Exercise> Reproduce exactly, from the data that follows, the line with "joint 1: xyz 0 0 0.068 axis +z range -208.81", the line with "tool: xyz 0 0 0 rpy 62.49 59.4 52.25", and every line that lies between them.
[[ Listed records open ]]
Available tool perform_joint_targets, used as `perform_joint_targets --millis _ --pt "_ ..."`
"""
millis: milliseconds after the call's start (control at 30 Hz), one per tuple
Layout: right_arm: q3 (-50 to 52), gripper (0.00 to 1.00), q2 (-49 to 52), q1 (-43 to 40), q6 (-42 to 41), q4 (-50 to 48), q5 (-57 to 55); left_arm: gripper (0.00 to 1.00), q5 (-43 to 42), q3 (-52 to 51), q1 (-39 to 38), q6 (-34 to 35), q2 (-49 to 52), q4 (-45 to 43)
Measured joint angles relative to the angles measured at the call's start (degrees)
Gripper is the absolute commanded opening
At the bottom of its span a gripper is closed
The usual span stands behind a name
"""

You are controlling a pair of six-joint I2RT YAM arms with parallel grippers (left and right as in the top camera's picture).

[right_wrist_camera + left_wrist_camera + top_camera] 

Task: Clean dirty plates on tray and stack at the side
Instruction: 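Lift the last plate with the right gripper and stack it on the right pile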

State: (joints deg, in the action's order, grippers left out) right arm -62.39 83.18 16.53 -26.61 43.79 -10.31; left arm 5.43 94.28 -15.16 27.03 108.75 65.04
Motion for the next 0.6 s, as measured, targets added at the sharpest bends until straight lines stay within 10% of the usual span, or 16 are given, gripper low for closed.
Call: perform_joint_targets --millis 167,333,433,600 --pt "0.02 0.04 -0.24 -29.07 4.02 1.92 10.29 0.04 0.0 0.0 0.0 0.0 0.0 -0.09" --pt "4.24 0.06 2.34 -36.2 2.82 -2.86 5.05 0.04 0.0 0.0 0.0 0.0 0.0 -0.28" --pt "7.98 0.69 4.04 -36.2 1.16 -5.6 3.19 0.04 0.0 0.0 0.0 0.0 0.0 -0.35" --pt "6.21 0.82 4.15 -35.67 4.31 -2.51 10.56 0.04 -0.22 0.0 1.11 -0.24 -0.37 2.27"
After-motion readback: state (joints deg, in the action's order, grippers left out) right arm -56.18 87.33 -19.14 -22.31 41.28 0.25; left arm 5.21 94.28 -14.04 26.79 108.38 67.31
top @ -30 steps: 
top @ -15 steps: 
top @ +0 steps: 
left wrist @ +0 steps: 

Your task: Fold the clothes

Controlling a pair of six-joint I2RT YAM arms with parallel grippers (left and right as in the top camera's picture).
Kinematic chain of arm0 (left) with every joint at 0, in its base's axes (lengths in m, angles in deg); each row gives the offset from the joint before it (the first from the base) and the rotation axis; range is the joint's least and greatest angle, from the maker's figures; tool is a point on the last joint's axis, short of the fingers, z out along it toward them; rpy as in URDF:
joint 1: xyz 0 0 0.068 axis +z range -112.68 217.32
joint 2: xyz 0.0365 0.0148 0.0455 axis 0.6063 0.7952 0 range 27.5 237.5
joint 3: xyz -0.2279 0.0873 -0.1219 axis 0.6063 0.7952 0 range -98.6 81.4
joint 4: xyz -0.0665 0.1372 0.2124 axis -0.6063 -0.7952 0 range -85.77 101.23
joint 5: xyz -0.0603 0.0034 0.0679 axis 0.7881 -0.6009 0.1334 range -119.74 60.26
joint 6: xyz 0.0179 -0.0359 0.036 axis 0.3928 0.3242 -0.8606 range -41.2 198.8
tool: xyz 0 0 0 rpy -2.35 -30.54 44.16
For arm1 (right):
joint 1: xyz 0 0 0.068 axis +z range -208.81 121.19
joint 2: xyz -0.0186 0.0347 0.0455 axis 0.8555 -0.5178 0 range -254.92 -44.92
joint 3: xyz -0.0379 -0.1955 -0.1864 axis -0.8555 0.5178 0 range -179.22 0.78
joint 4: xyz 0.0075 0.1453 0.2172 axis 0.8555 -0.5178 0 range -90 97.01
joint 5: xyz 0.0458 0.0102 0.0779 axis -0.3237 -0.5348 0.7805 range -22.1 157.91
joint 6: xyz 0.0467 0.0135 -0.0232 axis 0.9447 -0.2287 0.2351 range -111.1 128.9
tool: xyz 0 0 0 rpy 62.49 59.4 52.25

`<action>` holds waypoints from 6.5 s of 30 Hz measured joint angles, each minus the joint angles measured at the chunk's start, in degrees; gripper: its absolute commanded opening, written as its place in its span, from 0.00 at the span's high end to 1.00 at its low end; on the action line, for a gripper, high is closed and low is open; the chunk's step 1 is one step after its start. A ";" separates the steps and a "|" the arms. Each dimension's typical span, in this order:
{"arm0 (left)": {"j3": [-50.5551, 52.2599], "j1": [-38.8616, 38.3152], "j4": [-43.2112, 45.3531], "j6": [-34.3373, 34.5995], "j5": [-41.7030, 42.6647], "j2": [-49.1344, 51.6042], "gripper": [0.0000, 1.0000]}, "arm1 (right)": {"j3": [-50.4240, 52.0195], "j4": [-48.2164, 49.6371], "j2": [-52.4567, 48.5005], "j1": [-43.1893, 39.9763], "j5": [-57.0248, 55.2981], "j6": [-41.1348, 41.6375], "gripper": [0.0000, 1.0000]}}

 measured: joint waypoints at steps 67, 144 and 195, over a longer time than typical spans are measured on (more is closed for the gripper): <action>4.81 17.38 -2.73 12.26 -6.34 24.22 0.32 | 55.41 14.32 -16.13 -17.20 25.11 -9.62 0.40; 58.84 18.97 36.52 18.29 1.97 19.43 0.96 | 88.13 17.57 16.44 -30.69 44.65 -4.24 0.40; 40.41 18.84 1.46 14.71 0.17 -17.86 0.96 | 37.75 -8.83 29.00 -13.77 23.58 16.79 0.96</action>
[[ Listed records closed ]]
Output below>
joint 1: xyz 0 0 0.068 axis +z range -208.81 121.19
joint 2: xyz -0.0186 0.0347 0.0455 axis 0.8555 -0.5178 0 range -254.92 -44.92
joint 3: xyz -0.0379 -0.1955 -0.1864 axis -0.8555 0.5178 0 range -179.22 0.78
joint 4: xyz 0.0075 0.1453 0.2172 axis 0.8555 -0.5178 0 range -90 97.01
joint 5: xyz 0.0458 0.0102 0.0779 axis -0.3237 -0.5348 0.7805 range -22.1 157.91
joint 6: xyz 0.0467 0.0135 -0.0232 axis 0.9447 -0.2287 0.2351 range -111.1 128.9
tool: xyz 0 0 0 rpy 62.49 59.4 52.25

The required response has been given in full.